Brasil livre de ebola

Autoridades brasileiras descartaram dois casos suspeitos de ebola após exames laboratoriais confirmarem resultado negativo para o vírus. Os pacientes haviam retornado recentemente de países africanos afetados pelo atual surto da doença. Segundo a BBC e a Reuters, um dos pacientes havia viajado para a República Democrática do Congo. Ele apresentava febre, mas acabou diagnosticado com meningite. O segundo caso ocorreu no Rio de Janeiro e envolvia um viajante procedente de Uganda. Após exames, verificou-se que o paciente estava com malária, e não com Ebola.

O surto atual concentra-se principalmente na República Democrática do Congo, onde já foram registrados mais de mil casos suspeitos e ao menos 246 mortes. Uganda também confirmou casos da doença.

Comunismo, NASA e um lugar para Pelé

The Guardian traz resenha sobre livro ainda inédito das Copas do Mundo na América do Sul, escrito pelos jornalistas Mark Biram e Tim Vickery. Eles reconstituem os bastidores da preparação da seleção brasileira para a Copa do Mundo de 1970 e destacam a surpreendente escolha de João Saldanha para comandar a seleção em janeiro de 1969. Embora tivesse tido apenas uma breve experiência como treinador do Botafogo, Saldanha era um dos jornalistas esportivos mais populares do país.

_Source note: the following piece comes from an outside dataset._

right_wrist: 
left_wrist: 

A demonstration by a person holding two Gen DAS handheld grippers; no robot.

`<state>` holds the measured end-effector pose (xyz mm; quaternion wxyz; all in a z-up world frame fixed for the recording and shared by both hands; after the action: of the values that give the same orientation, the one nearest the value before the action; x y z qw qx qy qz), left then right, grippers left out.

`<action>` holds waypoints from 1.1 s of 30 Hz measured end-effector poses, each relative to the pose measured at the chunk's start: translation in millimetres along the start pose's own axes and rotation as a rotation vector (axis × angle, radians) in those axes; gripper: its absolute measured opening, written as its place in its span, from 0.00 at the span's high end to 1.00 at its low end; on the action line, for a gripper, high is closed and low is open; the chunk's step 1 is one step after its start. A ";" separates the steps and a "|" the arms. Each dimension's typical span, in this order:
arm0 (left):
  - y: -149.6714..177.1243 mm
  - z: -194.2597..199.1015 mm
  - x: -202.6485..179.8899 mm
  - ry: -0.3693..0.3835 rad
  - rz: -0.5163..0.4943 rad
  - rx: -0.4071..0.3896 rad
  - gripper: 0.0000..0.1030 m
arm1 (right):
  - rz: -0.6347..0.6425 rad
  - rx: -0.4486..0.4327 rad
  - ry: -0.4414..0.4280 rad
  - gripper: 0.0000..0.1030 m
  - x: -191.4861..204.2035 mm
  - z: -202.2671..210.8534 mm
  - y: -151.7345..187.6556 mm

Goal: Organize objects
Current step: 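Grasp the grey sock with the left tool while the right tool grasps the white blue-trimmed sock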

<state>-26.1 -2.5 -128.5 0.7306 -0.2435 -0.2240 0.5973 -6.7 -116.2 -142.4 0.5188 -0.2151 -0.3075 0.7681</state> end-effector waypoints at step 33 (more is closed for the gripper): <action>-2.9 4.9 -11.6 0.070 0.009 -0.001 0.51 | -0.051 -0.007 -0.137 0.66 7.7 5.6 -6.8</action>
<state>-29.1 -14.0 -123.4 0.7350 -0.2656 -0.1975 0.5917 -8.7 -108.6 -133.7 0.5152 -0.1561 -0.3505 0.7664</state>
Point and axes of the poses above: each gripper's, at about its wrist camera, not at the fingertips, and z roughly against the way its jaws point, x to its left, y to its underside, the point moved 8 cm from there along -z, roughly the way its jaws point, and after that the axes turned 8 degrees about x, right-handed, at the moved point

A matéria relata que a nomeação foi uma decisão calculada de João Havelange, então presidente da Confederação Brasileira de Esportes. Uma das primeiras medidas do novo treinador foi anunciar imediatamente os titulares e os reservas, encerrando debates públicos sobre a formação da equipe. O texto resume a estratégia afirmando: “Sem discussões, sem debates, sem disputas entre regiões. Apenas um homem escolhendo o time.”

Segundo os autores, a fórmula funcionou. A seleção brasileira conquistou a classificação para a Copa do Mundo com ampla tranquilidade e iniciou o caminho que culminaria na histórica campanha do México em 1970, considerada por muitos analistas como a maior equipe da história do futebol.